**What is required**
Return the listing below exactly. Leave its pictures out.

**Information supplied**
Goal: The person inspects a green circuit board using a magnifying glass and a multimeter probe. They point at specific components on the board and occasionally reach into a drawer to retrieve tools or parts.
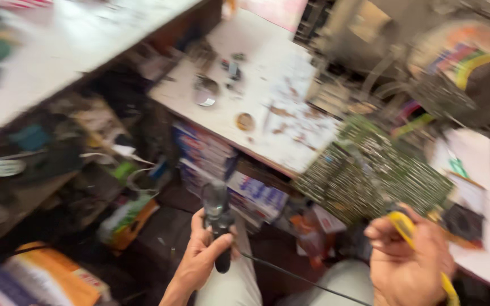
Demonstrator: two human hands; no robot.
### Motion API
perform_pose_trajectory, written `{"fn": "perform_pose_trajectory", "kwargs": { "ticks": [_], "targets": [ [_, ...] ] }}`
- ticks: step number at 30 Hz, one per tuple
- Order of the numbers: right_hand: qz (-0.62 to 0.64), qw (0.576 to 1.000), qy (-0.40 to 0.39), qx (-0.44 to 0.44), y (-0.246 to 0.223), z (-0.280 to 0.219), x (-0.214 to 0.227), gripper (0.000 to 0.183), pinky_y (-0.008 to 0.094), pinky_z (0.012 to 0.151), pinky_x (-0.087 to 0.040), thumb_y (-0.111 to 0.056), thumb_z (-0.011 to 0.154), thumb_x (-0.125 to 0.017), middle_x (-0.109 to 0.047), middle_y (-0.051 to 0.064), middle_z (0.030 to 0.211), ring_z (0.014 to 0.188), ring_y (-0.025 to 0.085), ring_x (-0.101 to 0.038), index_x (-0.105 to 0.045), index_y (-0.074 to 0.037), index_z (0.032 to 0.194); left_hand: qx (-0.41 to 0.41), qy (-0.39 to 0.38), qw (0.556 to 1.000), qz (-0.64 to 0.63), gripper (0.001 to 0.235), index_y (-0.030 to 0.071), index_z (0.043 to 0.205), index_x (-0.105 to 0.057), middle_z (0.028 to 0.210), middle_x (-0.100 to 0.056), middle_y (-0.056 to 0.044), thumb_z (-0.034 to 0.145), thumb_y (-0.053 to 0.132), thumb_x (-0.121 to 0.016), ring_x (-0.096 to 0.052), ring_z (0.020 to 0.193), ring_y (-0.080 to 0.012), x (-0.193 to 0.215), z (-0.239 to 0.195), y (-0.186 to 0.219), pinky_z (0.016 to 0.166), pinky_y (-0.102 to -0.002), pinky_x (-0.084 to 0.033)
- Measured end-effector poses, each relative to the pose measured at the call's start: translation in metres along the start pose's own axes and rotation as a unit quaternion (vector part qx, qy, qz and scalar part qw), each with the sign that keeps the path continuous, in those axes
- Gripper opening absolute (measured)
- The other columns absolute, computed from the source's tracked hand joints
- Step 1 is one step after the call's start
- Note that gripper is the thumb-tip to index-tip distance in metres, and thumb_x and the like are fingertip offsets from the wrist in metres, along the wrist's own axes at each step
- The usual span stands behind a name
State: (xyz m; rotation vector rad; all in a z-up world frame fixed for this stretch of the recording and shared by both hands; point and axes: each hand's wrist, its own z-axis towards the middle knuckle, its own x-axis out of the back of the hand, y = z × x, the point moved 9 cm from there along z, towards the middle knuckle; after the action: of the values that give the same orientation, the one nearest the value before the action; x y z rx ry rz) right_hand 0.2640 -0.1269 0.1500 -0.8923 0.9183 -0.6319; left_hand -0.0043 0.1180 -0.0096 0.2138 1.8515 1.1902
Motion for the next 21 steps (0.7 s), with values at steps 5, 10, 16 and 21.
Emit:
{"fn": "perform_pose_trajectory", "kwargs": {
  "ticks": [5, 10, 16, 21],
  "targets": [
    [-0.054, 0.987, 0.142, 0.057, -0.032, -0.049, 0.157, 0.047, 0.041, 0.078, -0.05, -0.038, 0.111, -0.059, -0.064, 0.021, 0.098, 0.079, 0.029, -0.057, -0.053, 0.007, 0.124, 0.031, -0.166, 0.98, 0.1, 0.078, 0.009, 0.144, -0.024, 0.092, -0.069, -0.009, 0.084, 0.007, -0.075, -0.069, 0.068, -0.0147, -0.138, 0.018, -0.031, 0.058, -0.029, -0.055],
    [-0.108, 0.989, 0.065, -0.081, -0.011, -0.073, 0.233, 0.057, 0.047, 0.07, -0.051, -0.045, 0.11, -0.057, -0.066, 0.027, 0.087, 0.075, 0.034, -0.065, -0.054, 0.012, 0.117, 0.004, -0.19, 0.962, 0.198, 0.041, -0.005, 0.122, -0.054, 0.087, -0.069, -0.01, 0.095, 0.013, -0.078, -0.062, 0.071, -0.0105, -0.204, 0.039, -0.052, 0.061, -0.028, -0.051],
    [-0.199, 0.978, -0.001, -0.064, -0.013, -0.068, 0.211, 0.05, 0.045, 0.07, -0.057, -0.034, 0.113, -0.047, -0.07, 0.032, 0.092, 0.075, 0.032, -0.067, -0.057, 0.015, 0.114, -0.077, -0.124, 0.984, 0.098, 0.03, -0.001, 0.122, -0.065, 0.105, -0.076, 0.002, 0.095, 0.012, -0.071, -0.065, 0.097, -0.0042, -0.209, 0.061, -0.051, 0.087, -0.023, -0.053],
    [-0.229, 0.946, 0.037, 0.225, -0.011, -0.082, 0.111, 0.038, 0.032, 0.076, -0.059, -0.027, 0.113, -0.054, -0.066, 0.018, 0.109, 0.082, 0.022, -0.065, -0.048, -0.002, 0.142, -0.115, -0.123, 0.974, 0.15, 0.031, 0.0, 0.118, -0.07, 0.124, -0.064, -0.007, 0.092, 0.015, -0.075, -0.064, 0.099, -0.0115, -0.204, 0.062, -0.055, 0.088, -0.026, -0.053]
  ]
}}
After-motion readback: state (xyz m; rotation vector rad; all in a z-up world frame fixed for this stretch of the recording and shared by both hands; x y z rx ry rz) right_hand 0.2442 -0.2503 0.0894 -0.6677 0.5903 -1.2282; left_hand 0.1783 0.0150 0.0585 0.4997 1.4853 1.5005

**Output for this exercise**
Goal: The person inspects a green circuit board using a magnifying glass and a multimeter probe. They point at specific components on the board and occasionally reach into a drawer to retrieve tools or parts.
Demonstrator: two human hands; no robot.
### Motion API
perform_pose_trajectory, written `{"fn": "perform_pose_trajectory", "kwargs": { "ticks": [_], "targets": [ [_, ...] ] }}`
- ticks: step number at 30 Hz, one per tuple
- Order of the numbers: right_hand: qz (-0.62 to 0.64), qw (0.576 to 1.000), qy (-0.40 to 0.39), qx (-0.44 to 0.44), y (-0.246 to 0.223), z (-0.280 to 0.219), x (-0.214 to 0.227), gripper (0.000 to 0.183), pinky_y (-0.008 to 0.094), pinky_z (0.012 to 0.151), pinky_x (-0.087 to 0.040), thumb_y (-0.111 to 0.056), thumb_z (-0.011 to 0.154), thumb_x (-0.125 to 0.017), middle_x (-0.109 to 0.047), middle_y (-0.051 to 0.064), middle_z (0.030 to 0.211), ring_z (0.014 to 0.188), ring_y (-0.025 to 0.085), ring_x (-0.101 to 0.038), index_x (-0.105 to 0.045), index_y (-0.074 to 0.037), index_z (0.032 to 0.194); left_hand: qx (-0.41 to 0.41), qy (-0.39 to 0.38), qw (0.556 to 1.000), qz (-0.64 to 0.63), gripper (0.001 to 0.235), index_y (-0.030 to 0.071), index_z (0.043 to 0.205), index_x (-0.105 to 0.057), middle_z (0.028 to 0.210), middle_x (-0.100 to 0.056), middle_y (-0.056 to 0.044), thumb_z (-0.034 to 0.145), thumb_y (-0.053 to 0.132), thumb_x (-0.121 to 0.016), ring_x (-0.096 to 0.052), ring_z (0.020 to 0.193), ring_y (-0.080 to 0.012), x (-0.193 to 0.215), z (-0.239 to 0.195), y (-0.186 to 0.219), pinky_z (0.016 to 0.166), pinky_y (-0.102 to -0.002), pinky_x (-0.084 to 0.033)
- Measured end-effector poses, each relative to the pose measured at the call's start: translation in metres along the start pose's own axes and rotation as a unit quaternion (vector part qx, qy, qz and scalar part qw), each with the sign that keeps the path continuous, in those axes
- Gripper opening absolute (measured)
- The other columns absolute, computed from the source's tracked hand joints
- Step 1 is one step after the call's start
- Note that gripper is the thumb-tip to index-tip distance in metres, and thumb_x and the like are fingertip offsets from the wrist in metres, along the wrist's own axes at each step
- The usual span stands behind a name
State: (xyz m; rotation vector rad; all in a z-up world frame fixed for this stretch of the recording and shared by both hands; point and axes: each hand's wrist, its own z-axis towards the middle knuckle, its own x-axis out of the back of the hand, y = z × x, the point moved 9 cm from there along z, towards the middle knuckle; after the action: of the values that give the same orientation, the one nearest the value before the action; x y z rx ry rz) right_hand 0.2640 -0.1269 0.1500 -0.8923 0.9183 -0.6319; left_hand -0.0043 0.1180 -0.0096 0.2138 1.8515 1.1902
Motion for the next 21 steps (0.7 s), with values at steps 5, 10, 16 and 21.
Emit:
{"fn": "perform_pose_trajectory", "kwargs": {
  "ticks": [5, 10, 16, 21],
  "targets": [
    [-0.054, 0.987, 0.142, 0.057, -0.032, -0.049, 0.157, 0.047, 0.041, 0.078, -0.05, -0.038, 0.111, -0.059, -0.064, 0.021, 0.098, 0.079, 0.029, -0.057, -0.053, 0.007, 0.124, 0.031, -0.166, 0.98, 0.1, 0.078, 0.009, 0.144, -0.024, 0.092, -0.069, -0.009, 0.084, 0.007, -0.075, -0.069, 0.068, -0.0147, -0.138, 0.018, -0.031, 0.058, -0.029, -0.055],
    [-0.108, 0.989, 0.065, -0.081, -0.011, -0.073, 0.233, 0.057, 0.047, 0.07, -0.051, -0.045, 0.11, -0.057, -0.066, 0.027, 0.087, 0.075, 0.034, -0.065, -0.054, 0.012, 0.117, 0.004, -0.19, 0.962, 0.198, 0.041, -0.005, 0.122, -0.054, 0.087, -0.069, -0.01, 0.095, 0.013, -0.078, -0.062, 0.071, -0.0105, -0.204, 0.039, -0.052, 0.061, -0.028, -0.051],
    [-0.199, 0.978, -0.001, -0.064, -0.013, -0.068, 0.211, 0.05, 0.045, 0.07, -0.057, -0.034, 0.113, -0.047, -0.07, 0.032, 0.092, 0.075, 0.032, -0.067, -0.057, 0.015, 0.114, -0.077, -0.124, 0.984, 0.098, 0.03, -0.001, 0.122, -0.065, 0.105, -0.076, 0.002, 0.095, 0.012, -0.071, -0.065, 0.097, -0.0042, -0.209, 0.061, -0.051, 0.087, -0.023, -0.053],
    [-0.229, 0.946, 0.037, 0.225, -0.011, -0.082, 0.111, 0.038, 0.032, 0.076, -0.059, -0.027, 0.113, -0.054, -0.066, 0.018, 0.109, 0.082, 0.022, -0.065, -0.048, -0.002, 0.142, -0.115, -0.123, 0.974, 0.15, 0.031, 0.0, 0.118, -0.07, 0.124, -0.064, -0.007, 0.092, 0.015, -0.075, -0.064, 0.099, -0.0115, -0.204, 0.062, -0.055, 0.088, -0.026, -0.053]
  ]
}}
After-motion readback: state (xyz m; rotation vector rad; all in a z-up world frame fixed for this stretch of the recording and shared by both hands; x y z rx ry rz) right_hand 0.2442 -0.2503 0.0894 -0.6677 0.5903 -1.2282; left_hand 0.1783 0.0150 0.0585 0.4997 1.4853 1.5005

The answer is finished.